> **Data shown**:
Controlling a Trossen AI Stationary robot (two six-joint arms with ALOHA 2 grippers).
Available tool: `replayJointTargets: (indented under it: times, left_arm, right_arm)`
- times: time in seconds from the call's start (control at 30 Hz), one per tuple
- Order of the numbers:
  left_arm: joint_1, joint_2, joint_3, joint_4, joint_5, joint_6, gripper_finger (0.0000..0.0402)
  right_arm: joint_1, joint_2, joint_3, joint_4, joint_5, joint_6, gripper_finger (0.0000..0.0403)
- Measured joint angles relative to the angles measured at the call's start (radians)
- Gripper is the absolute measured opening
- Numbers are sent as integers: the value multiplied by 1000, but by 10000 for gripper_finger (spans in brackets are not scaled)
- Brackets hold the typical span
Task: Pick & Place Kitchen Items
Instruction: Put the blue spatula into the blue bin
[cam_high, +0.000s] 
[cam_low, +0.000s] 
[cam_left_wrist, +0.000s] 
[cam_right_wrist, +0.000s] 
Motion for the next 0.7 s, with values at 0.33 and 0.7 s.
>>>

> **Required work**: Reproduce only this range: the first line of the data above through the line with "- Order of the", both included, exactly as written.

> **Answer below**:
Controlling a Trossen AI Stationary robot (two six-joint arms with ALOHA 2 grippers).
Available tool: `replayJointTargets: (indented under it: times, left_arm, right_arm)`
- times: time in seconds from the call's start (control at 30 Hz), one per tuple
- Order of the numbers:

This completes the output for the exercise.